Costa is out of tonight's Champions League Group G tie with Maribor with an injury that has plagued him persistently this season. Instead of resting, the £32m signing from Atletico Madrid played almost every minute of the Euro 2016 qualifying matches against Slovakia and Luxembourg this month and Mourinho does not know if his top-scorer will be fit for Sunday's match at Manchester United.
"It's the same problem that he's having, but now an injury, not an 'almost injury'," Mourinho said. "Let's see what happens for next weekend [at Old Trafford], but next weekend is not important. Important is tomorrow and he cannot play."
Costa, scorer of nine goals in seven Premier League games, missed Saturday's win at Crystal Palace, and Chelsea have an unchanged squad for their first fixture with the Slovenian side.

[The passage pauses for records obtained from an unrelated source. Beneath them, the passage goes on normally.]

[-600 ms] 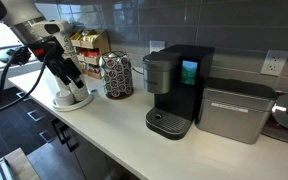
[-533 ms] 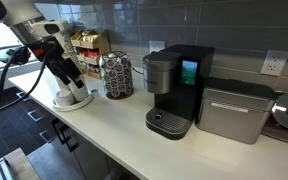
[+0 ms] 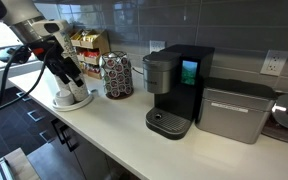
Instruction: Remove one cup from the right tall cups stack on a tray and put it on the counter top facing down
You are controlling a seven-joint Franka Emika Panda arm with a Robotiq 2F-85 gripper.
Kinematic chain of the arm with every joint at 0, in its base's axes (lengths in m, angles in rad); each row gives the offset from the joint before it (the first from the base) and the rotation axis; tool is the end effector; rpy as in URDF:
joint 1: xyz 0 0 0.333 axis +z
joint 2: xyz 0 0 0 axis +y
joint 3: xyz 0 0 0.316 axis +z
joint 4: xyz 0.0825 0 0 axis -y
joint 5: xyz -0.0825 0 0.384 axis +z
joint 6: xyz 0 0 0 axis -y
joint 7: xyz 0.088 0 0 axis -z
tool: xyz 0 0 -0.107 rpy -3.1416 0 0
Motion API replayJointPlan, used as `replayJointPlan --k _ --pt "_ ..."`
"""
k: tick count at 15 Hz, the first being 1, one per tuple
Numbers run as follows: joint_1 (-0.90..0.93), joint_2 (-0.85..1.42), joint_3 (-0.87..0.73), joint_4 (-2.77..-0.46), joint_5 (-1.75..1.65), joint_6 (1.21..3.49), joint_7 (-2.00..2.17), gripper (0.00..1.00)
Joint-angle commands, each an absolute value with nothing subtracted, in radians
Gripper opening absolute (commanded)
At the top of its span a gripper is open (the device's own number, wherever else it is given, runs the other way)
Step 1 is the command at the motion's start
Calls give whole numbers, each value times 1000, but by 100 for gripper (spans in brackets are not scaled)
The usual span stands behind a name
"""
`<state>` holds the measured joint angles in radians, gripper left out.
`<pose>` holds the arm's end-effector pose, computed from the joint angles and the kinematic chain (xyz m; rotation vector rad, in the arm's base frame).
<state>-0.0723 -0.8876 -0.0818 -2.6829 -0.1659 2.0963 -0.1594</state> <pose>0.3111 -0.0585 0.5146 2.9753 0.1301 0.4268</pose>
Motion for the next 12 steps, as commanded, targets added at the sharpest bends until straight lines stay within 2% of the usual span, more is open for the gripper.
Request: replayJointPlan --k 1,7,12 --pt "25 -877 -58 -2648 -133 2099 -211 100" --pt "232 -857 -1 -2523 -44 2089 -315 100" --pt "330 -812 15 -2445 -9 2103 -403 100"
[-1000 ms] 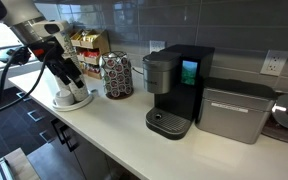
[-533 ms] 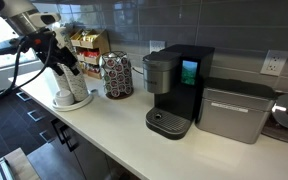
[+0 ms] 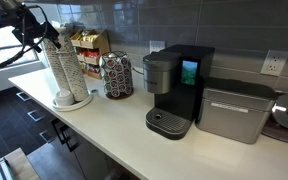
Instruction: Remove one cup from the right tall cups stack on a tray and put it on the counter top facing down
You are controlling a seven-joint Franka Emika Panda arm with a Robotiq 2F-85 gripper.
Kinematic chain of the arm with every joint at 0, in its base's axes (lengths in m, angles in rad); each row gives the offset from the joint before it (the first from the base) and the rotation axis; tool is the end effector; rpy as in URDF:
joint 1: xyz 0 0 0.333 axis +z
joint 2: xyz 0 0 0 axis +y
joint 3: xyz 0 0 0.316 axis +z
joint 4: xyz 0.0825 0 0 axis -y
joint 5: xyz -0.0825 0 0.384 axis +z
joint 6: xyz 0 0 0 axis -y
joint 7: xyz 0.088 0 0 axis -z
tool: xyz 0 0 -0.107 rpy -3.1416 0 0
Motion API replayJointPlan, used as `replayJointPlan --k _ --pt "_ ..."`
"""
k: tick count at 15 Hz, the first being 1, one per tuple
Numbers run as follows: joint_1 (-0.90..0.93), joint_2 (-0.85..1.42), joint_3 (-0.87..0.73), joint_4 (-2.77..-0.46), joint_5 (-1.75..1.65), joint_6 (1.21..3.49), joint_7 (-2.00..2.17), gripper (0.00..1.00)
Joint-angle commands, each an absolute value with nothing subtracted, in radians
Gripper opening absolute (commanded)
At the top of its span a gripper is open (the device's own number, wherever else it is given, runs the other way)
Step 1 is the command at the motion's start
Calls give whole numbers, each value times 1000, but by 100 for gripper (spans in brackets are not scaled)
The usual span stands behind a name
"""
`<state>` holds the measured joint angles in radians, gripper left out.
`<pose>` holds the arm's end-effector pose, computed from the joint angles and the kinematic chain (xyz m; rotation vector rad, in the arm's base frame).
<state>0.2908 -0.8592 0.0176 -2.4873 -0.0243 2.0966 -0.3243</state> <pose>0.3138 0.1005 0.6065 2.8641 0.9443 0.7188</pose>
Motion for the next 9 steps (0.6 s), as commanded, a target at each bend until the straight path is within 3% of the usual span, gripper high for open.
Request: replayJointPlan --k 1,9 --pt "299 -849 26 -2471 -15 2095 -351 100" --pt "335 -823 15 -2437 35 2111 -374 100"
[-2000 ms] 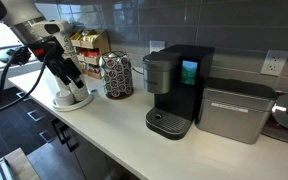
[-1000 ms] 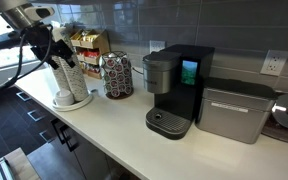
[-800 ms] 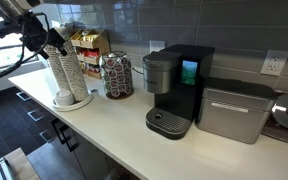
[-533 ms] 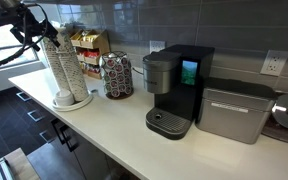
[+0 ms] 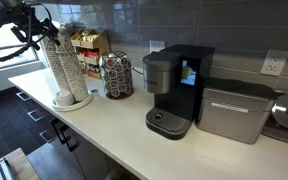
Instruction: Remove one cup from the right tall cups stack on a tray and put it on the counter top facing down
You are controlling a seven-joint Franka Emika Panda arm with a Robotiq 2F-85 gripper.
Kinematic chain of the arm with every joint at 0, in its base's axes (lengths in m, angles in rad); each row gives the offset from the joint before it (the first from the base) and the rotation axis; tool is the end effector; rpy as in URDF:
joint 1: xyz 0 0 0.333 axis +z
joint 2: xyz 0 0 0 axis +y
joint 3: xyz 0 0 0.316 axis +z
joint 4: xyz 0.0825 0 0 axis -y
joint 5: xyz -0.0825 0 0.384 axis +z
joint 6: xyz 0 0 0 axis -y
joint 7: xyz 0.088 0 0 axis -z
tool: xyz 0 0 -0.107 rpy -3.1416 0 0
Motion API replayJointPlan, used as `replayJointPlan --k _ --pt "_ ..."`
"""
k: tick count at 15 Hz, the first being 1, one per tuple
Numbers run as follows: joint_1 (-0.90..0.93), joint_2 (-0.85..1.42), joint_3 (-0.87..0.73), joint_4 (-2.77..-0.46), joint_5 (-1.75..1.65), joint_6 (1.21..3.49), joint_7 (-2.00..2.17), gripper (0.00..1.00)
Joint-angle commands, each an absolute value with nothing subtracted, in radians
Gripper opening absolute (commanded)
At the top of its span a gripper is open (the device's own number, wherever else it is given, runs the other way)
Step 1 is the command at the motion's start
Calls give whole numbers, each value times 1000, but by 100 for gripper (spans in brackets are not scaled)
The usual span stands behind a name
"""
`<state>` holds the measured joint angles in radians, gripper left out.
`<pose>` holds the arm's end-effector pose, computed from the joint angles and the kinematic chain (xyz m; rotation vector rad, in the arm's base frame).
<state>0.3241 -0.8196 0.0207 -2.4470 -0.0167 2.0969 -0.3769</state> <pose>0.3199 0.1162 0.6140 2.8217 1.0680 0.7203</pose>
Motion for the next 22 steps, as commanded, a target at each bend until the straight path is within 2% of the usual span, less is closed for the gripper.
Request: replayJointPlan --k 1,4,22 --pt "343 -823 10 -2431 57 2112 -375 100" --pt "354 -818 13 -2416 130 2127 -361 100" --pt "444 -706 2 -2478 193 2602 -394 100"
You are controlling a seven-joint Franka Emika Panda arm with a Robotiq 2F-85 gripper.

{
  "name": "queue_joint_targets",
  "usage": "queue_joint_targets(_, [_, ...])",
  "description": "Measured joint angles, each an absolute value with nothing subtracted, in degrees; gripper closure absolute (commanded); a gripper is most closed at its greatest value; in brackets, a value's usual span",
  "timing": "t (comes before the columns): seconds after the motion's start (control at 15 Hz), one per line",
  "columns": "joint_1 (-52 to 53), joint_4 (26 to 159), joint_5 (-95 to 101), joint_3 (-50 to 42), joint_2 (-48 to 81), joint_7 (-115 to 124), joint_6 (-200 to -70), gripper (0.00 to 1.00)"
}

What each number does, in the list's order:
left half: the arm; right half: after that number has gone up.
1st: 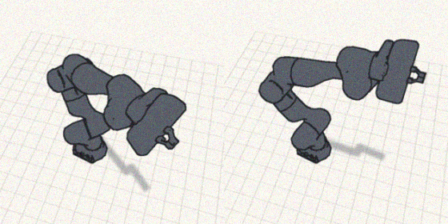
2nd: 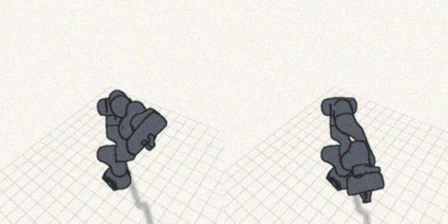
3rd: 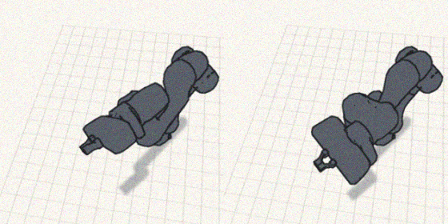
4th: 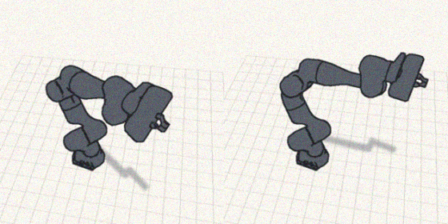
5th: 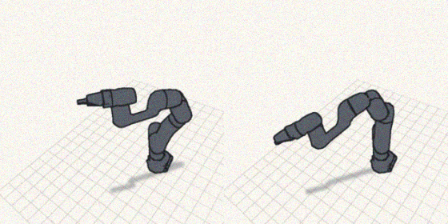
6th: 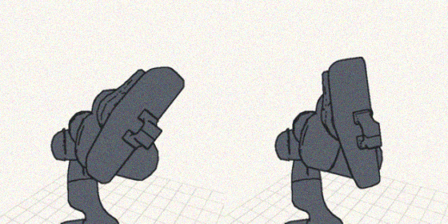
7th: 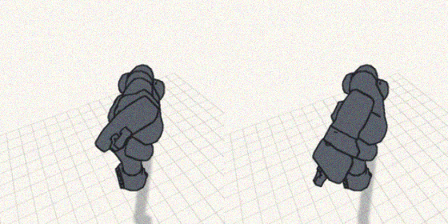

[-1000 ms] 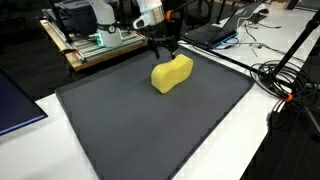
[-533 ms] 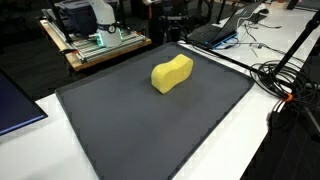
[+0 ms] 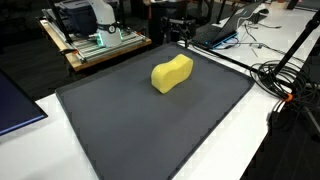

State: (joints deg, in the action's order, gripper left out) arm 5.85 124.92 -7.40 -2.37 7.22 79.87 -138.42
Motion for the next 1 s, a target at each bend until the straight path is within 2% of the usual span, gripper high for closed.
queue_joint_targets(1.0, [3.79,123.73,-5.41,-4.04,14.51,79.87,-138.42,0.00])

Nigeria midfielder John Obi Mikel is again absent with a foot injury, while Brazil's Ramires and World Cup winning Germany forward Andre Schuerrle are also out despite training yesterday.
But it is the situation regarding Costa which appears to irk most. "It hurts," said Mourinho, who has not spoken to Del Bosque about Costa. You are not happy when you give players in good conditions and you receive the players in bad conditions. I had managers with a very open communication, some others they simply don't care. Year after year after year, I don't have one single SMS or one single phone call."

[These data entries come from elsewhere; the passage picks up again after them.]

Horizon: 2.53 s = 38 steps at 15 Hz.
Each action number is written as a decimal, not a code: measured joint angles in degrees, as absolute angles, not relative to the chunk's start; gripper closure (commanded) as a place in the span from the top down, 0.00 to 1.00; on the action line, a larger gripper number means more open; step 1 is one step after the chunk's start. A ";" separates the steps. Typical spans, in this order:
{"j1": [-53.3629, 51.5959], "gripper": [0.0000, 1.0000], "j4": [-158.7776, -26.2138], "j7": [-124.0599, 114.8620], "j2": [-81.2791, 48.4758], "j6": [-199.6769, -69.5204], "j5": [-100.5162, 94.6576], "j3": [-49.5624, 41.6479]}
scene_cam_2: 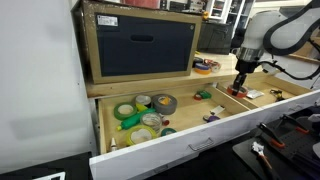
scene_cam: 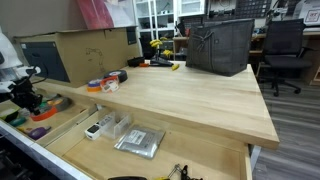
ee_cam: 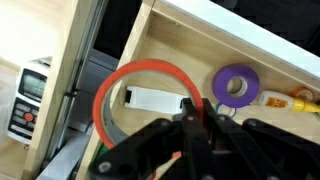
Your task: Remove the orange tape from the drawer
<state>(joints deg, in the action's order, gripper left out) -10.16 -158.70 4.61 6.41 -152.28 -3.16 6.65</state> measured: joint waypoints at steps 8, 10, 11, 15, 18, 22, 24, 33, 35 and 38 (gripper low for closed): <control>-7.73 0.03 -152.19 5.20 10.01 -147.13 -0.22 3.29; -7.08 0.03 -149.74 5.20 9.93 -145.76 0.48 2.86; -6.91 0.03 -148.63 5.27 9.86 -144.64 0.54 2.75; -6.19 0.03 -145.62 9.98 9.81 -140.27 -0.77 2.51; -5.20 0.03 -143.99 16.22 9.74 -137.24 -3.42 1.24; -3.15 0.03 -141.52 23.57 8.97 -135.83 -4.57 -1.83; -1.99 0.03 -139.85 26.67 8.00 -135.82 -2.98 -4.05; 3.33 0.03 -128.94 35.05 -2.74 -133.02 8.70 -8.17; 3.97 0.03 -125.83 34.93 -4.90 -131.69 10.63 -7.88; 4.88 0.03 -122.22 33.74 -6.81 -129.95 12.32 -7.41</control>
<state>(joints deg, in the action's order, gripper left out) 4.88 -122.22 33.74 -6.81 -129.95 12.32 -7.41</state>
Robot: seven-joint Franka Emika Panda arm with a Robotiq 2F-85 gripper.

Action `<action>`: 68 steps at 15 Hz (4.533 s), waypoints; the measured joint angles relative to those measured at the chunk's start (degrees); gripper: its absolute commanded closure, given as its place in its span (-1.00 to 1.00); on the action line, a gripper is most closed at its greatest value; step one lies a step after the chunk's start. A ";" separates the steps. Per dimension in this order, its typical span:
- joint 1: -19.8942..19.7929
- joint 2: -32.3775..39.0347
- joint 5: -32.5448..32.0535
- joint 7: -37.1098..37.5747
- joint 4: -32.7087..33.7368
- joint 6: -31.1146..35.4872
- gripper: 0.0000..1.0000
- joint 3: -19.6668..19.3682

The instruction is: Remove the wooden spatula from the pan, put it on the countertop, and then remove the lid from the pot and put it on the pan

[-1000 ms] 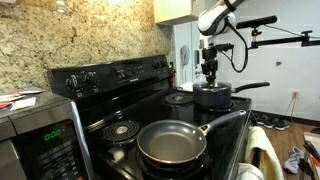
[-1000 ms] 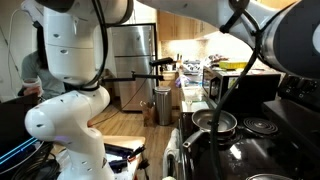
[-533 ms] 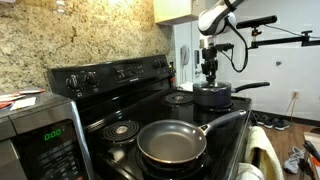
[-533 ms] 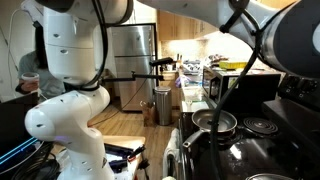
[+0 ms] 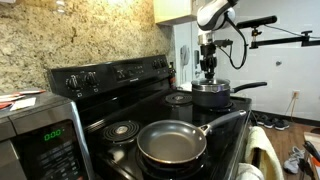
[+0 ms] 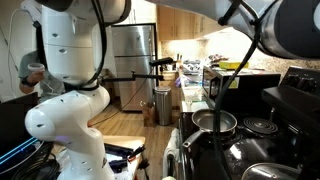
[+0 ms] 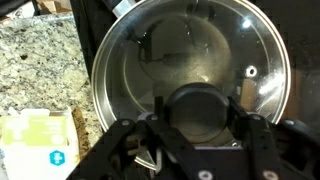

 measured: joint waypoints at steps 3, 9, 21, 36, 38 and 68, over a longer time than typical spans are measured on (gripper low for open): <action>0.69 -1.12 0.01 0.26 0.85 -1.69 0.30 1.23; 3.21 -1.93 0.00 1.52 2.13 -1.74 0.30 3.74; 6.15 -0.99 0.22 1.16 3.57 -0.75 0.30 7.02; 13.52 0.18 0.25 -13.44 4.78 1.34 -0.20 16.77; 13.20 -0.62 0.25 -13.44 3.61 1.34 0.30 16.18; 21.01 2.55 -1.95 -20.41 -0.10 0.41 0.30 24.53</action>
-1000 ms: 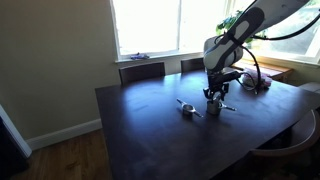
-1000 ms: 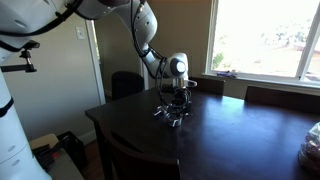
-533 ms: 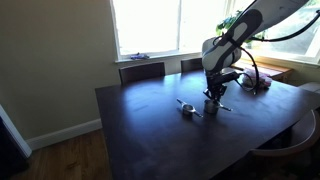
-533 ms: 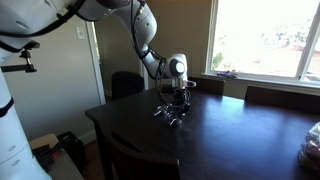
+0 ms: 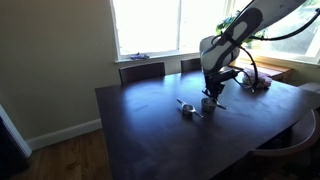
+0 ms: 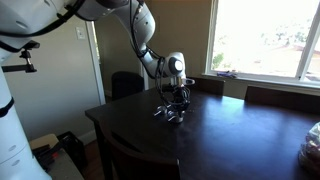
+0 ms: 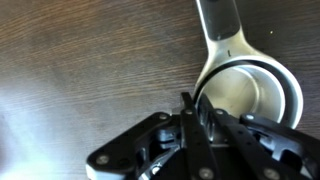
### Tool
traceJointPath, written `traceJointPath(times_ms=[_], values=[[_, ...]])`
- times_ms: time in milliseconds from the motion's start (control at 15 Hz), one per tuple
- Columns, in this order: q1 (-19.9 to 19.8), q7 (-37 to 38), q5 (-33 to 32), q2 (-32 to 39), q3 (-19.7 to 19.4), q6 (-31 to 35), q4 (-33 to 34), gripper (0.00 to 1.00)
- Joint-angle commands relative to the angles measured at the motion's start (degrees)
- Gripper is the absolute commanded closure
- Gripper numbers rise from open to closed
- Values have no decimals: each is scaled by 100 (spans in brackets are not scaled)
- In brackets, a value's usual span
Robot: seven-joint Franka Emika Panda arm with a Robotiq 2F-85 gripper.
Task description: Unstack the pots on the table
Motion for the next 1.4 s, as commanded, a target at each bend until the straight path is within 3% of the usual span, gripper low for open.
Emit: traceJointPath(times_ms=[0, 800, 1333], values=[[189, 36, -273, -219, -134, 18, -211, 93], [417, -32, -1203, -328, -297, 591, -362, 94], [422, -160, -1451, -331, -309, 533, -350, 94]])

The only national team manager Mourinho has spoken to this season regarding his players was England's Roy Hodgson. "In this moment, since the beginning of the season, I think from all the national teams, I think one phone call from Roy," he said.
"It was the only one from all the national teams that had personal, direct contact with me."

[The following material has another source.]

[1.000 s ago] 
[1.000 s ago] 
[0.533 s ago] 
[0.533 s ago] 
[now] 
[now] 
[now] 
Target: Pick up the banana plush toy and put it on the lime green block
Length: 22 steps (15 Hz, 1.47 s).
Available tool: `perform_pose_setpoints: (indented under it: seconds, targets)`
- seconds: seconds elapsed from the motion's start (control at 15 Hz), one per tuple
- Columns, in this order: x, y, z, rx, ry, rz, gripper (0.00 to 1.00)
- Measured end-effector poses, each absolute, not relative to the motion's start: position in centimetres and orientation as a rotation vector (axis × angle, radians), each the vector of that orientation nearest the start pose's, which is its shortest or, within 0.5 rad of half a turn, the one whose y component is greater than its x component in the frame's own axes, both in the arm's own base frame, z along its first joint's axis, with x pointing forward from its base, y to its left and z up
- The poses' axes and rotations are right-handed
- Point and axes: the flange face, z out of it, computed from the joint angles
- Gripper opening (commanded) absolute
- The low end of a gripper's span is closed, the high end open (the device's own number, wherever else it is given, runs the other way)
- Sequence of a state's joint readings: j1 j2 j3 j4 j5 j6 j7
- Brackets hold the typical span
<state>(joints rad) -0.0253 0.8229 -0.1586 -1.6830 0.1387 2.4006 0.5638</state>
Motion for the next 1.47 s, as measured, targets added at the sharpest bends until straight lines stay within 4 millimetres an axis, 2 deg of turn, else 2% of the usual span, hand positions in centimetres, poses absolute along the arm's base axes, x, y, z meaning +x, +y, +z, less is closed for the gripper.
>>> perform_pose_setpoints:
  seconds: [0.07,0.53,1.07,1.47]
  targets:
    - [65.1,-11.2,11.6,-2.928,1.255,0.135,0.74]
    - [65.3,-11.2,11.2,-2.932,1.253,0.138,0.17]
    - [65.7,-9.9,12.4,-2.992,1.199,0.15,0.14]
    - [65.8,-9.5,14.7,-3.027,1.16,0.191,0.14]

Mourinho declined to reveal details of the conversation with Hodgson, but defender Gary Cahill was carrying an ankle knock at the start of September prior to England's match with Switzerland. Mourinho invited Gary Neville, the England assistant coach who last week interviewed him in his role as a newspaper columnist, to Chelsea's Surrey training ground.
The Portuguese also revealed how then Croatia coach Igor Stimac called him three times a week about midfielder Luka Modric when the pair were at Real Madrid in an example of good communication.
In a thinly-veiled attack on Del Bosque, Mourinho added: "I don't say that communication is compulsory for the players to be back in good conditions. I'm not saying that. For example, I didn't speak with [Brazil manager] Dunga and Oscar, Filipe [Luis] and Willian came back in perfect conditions."
He added, though, that he would not try to exert pressure on his players to pull out of internationals. "I'm not the kind of guy to tell the players not to go. I don't tell the players to pretend they have problems," he said.
"The players should be proud to play for the national teams and Chelsea is proud that our players are selected for their national teams."